Experience in software is required to help ensure your success in the OMSE program. Our aim is to help you improve your software engineering knowledge and skills, and apply them as early as possible to your current or future assignments at work. There is no substitute for real-life experience tackling the practical problems at hand.
Commercial software development involves everything from requirements to software design, to coding, to testing, and a lot more. Engineers who have experience across these areas will benefit most from our program. You must have written some code and have had some basic experience with the practical problems of producing operational software within the usual constraints of cost, time and quality.
Our instructors share their in-depth software industry experience with the class and use real-world problems and examples to provide context to the learning. Our competent faculty members encourage students to integrate their work experiences with learning through assignments, case studies, and class or team discussions. Students thereby learn from each other as well as from our faculty.
In the late 1980s, the software industry began to recognize the growing “software crisis". Practitioners soon recognized the differences between the more theoretic objectives of computer science and the more practical and product-oriented goals of software engineering. The Software Engineering Institute (SEI) was soon established to launch various studies and guidance to improve software maturity and capability across the industry.
More recently, enterprises have become increasingly aware of the threats to their software assets and their obligations to protect the privacy of their employees and customers. The associated risks have refocused the software and IT industry on maximizing software competencies, improving software engineering processes, and harnassing competive advantage from software products and processes. Software know-how, best practices, and software IP are indeed critical core resources that need to be protected and cultivated.
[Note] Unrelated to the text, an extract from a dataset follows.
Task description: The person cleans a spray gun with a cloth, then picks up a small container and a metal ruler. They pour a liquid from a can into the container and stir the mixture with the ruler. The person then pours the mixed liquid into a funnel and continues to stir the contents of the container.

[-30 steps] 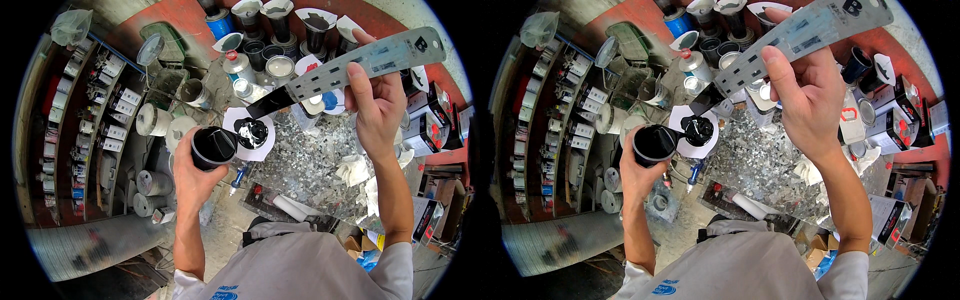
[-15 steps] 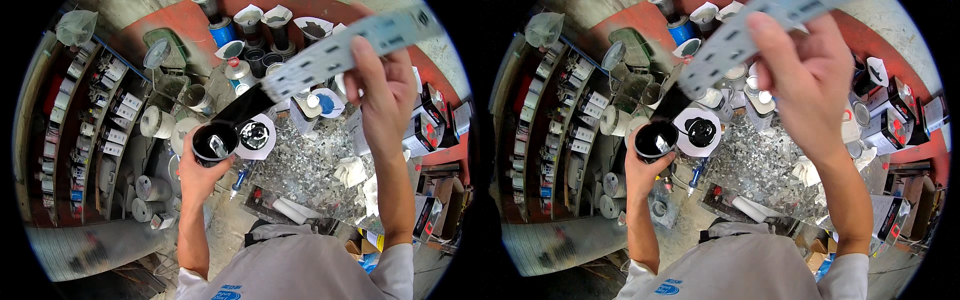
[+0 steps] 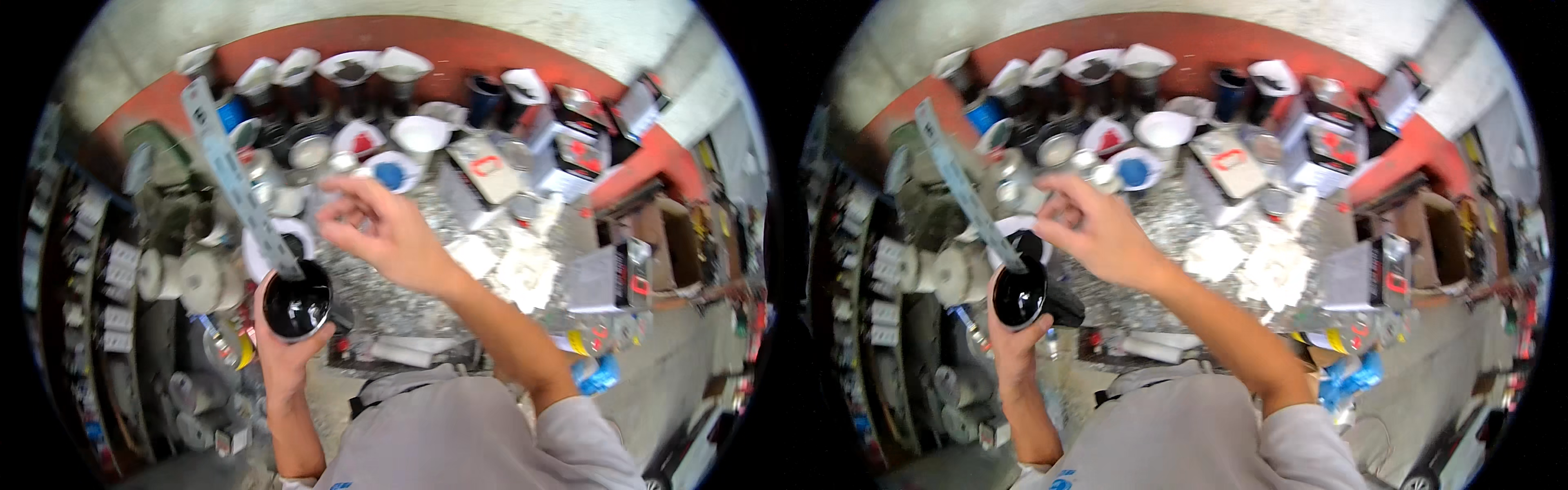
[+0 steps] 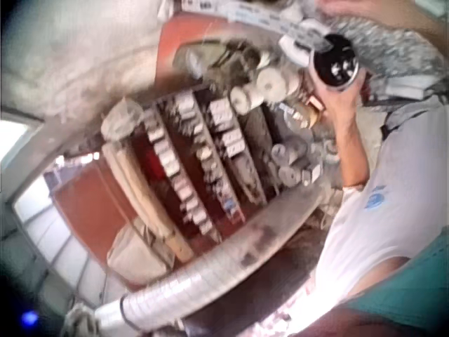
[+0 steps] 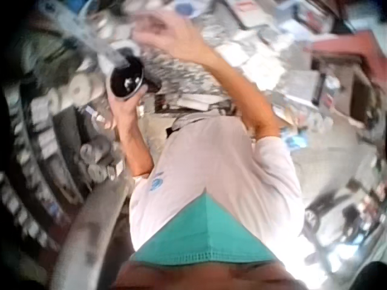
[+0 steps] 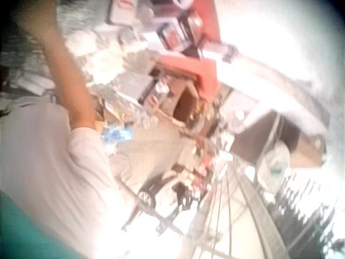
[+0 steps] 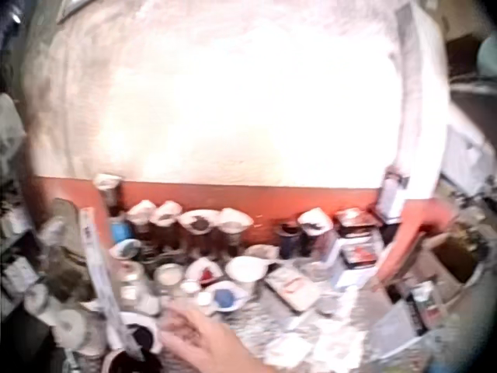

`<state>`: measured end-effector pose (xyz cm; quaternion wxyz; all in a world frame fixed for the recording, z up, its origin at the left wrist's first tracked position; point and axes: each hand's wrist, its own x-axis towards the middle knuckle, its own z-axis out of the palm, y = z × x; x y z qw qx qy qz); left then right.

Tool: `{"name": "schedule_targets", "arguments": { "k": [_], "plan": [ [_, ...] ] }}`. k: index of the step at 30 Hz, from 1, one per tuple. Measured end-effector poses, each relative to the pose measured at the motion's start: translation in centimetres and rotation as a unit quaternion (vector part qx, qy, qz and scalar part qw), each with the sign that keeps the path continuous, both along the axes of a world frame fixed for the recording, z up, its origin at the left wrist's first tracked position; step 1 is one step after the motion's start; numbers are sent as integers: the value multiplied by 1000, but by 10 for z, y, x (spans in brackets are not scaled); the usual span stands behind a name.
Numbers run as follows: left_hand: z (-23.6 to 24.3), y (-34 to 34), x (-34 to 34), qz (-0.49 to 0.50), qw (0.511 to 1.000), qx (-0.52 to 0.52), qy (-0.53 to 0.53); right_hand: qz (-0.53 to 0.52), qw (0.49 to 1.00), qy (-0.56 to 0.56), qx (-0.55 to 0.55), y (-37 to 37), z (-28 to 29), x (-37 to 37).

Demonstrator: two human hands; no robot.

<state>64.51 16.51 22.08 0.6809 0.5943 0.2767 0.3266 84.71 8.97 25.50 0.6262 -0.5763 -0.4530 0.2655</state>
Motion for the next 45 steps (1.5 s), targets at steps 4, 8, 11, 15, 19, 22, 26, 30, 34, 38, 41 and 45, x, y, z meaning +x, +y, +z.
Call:
{"name": "schedule_targets", "arguments": {
  "k": [4,8,11,15,19,22,26,30,34,38,41,45],
  "plan": [
    [-32,-41,34,-63,998,-19,-20,-272,952,101,-98,-153,-154,25],
    [-76,-71,72,-113,993,20,9,-610,773,100,-141,-373,-281,33],
    [-109,-90,103,-146,987,66,-3,-758,570,-111,-297,-503,-322,70],
    [-133,-106,134,-172,983,41,-47,-754,555,-232,-264,-537,-308,121],
    [-139,-120,141,-154,986,34,-56,-819,477,-217,-232,-519,-314,156],
    [-146,-122,141,-135,989,24,-48,-778,599,-158,-101,-470,-273,141],
    [-163,-123,146,-138,989,20,-50,-777,581,-178,-162,-484,-262,146],
    [-163,-121,147,-120,992,27,-36,-746,616,-190,-167,-494,-234,156],
    [-169,-119,150,-80,995,47,-30,-642,738,-161,-132,-487,-200,129],
    [-172,-117,155,-91,995,49,-11,-539,793,-228,-167,-430,-130,82],
    [-173,-121,158,-87,995,58,-1,-468,871,-91,-120,-392,-104,54],
    [-166,-127,162,-73,995,63,2,-409,888,-100,-184,-376,-102,35]
  ]
}}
Software engineering applies engineering and management principles to the challenges of constructing and maintaining software intensive systems and products. In other fields of engineering, known technologies, empirical data, theories, quantitative analysis, experimentation, and testing are brought to bear on the problem. Software engineers apply very similar practices. However, their analysis and decision-making work leverages computing and software foundations discovered by computer scientists, mathematicians and the like. Software engineers, then, use facts and data together with process-oriented thinking and logic to ensure that software products will meet organizational, financial, market, and technical requirements.